Take the material below and output exactly the run of lines from the one containing "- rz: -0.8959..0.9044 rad" down to the one containing "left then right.", with both included.
-*-*-
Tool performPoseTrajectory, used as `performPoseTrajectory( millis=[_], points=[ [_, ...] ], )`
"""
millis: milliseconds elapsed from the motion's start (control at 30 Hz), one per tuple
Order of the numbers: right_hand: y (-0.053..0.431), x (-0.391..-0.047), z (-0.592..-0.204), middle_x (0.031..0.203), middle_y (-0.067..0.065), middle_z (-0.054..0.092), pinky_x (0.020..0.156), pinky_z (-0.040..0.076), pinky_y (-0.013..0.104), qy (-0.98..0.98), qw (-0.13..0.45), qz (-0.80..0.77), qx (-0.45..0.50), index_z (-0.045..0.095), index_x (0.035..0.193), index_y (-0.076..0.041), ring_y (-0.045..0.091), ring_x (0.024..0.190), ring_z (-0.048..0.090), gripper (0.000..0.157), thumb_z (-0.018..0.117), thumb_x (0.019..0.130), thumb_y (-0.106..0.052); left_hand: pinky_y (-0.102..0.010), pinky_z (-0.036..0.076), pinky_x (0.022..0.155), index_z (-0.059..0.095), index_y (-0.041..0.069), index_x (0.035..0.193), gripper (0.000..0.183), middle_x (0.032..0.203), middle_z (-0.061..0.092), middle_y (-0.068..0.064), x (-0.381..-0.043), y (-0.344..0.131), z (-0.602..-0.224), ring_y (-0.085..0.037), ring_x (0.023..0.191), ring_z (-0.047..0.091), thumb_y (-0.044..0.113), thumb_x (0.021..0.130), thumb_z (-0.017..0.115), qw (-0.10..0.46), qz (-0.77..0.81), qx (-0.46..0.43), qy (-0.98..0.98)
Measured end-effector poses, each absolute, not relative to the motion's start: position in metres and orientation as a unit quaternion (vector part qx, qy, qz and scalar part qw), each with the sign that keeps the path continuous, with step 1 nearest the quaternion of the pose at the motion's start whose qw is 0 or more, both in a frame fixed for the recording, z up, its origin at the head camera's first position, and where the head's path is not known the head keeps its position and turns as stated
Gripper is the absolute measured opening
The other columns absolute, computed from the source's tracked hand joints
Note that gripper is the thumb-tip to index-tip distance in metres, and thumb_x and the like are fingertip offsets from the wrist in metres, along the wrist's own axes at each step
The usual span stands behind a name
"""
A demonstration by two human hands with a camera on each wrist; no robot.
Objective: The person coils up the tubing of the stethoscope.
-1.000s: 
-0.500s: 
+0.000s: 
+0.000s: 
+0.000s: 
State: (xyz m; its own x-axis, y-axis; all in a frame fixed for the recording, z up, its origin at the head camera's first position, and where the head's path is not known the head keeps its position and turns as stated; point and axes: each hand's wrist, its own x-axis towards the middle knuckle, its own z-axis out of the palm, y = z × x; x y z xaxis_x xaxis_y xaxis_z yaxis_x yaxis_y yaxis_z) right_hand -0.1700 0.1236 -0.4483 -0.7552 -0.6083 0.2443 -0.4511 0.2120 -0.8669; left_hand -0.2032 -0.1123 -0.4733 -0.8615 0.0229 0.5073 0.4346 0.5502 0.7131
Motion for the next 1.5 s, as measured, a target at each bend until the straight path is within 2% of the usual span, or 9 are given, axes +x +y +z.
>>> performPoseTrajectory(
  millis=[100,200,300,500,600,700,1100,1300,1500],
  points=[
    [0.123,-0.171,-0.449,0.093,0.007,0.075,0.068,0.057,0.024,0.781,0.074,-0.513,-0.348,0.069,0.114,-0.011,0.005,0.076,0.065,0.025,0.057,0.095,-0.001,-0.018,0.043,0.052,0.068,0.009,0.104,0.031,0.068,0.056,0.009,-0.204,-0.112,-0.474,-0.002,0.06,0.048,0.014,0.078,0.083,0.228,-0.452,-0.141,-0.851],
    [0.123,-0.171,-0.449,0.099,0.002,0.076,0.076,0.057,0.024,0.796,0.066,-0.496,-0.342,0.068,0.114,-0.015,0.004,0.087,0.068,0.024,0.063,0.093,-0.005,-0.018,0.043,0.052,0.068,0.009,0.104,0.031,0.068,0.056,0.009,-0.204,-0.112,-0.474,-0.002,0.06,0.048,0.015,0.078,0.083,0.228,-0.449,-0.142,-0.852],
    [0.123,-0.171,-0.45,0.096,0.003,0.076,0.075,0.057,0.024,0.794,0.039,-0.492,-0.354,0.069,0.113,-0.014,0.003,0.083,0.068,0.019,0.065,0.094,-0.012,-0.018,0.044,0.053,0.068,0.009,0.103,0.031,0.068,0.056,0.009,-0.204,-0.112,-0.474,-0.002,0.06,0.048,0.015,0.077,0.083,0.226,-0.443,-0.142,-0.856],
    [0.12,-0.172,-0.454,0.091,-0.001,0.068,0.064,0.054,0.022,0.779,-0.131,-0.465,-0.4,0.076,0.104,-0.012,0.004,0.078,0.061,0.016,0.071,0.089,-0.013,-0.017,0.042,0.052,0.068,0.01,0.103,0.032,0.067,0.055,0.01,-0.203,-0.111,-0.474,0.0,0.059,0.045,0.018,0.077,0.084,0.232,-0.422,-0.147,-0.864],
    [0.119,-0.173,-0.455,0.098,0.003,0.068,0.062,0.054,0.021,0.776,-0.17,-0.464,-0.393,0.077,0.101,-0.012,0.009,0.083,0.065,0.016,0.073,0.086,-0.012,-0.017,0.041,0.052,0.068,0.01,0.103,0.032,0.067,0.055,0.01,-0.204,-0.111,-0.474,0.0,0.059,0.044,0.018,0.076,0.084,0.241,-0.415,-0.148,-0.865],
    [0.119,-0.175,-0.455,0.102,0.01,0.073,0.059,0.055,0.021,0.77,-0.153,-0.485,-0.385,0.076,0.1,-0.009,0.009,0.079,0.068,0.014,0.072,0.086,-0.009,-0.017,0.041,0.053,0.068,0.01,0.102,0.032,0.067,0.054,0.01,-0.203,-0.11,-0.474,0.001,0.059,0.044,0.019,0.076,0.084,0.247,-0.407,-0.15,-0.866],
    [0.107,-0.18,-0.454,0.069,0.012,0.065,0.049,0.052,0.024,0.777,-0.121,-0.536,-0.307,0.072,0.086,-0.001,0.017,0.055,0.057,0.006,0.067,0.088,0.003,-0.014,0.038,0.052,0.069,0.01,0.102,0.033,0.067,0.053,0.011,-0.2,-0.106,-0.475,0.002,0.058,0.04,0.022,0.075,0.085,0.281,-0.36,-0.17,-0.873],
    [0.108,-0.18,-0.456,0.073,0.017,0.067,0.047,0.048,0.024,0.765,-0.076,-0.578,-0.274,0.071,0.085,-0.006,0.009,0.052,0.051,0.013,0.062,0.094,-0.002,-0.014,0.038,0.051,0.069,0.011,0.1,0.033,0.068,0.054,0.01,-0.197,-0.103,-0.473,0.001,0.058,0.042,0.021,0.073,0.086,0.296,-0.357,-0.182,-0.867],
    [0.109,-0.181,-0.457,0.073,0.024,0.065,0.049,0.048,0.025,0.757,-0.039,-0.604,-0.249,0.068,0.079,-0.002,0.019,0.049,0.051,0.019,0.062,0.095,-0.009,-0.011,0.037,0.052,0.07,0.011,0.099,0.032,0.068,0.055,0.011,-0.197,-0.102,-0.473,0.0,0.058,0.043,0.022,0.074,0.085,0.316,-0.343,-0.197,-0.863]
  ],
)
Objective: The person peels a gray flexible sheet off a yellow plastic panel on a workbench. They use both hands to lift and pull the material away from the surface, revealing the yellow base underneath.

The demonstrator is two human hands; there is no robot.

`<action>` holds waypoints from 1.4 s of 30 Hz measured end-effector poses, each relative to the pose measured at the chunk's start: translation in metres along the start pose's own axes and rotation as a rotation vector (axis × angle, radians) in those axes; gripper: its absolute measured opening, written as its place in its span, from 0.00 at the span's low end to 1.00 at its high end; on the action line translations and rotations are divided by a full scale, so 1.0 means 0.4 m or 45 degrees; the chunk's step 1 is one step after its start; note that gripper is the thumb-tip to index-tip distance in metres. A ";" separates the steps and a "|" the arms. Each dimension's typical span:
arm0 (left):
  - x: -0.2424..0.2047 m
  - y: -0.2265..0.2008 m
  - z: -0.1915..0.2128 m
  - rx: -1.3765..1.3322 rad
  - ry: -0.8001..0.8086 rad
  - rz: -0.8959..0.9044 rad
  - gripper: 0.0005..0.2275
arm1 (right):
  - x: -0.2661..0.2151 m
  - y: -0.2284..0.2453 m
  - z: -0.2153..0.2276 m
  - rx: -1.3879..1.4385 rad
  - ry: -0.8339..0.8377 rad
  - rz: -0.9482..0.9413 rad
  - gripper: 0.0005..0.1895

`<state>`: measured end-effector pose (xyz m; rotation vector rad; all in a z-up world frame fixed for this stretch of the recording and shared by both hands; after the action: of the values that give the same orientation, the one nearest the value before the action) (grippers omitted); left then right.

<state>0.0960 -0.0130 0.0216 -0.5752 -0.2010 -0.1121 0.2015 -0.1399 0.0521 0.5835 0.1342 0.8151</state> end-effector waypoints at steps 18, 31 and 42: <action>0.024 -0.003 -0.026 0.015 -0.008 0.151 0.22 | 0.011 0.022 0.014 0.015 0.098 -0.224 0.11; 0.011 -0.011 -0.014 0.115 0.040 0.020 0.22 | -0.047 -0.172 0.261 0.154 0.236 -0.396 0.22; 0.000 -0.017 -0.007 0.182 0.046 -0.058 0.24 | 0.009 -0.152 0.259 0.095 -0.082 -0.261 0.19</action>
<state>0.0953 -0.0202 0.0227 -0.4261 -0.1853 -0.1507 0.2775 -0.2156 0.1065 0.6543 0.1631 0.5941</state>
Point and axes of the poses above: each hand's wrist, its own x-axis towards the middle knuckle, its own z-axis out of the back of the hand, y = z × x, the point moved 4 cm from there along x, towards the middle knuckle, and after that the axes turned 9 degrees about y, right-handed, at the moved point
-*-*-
— Exercise solution —
  - rz: -0.8959..0.9044 rad
  - gripper: 0.0005..0.2275
arm1 (right):
  - x: -0.2661..0.2151 m
  - y: -0.2284..0.2453 m
  - z: -0.2153..0.2276 m
  - rx: -1.3879..1.4385 rad
  - ry: -0.8339..0.8377 rad
  - rz: -0.9482..0.9413 rad
  - gripper: 0.0005..0.1895

`<state>`: measured end-effector pose (xyz m; rotation vector rad; all in a z-up world frame fixed for this stretch of the recording and shared by both hands; after the action: of the values that give the same orientation, the one nearest the value before the action) (grippers omitted); left then right.

What the answer needed to say has been said.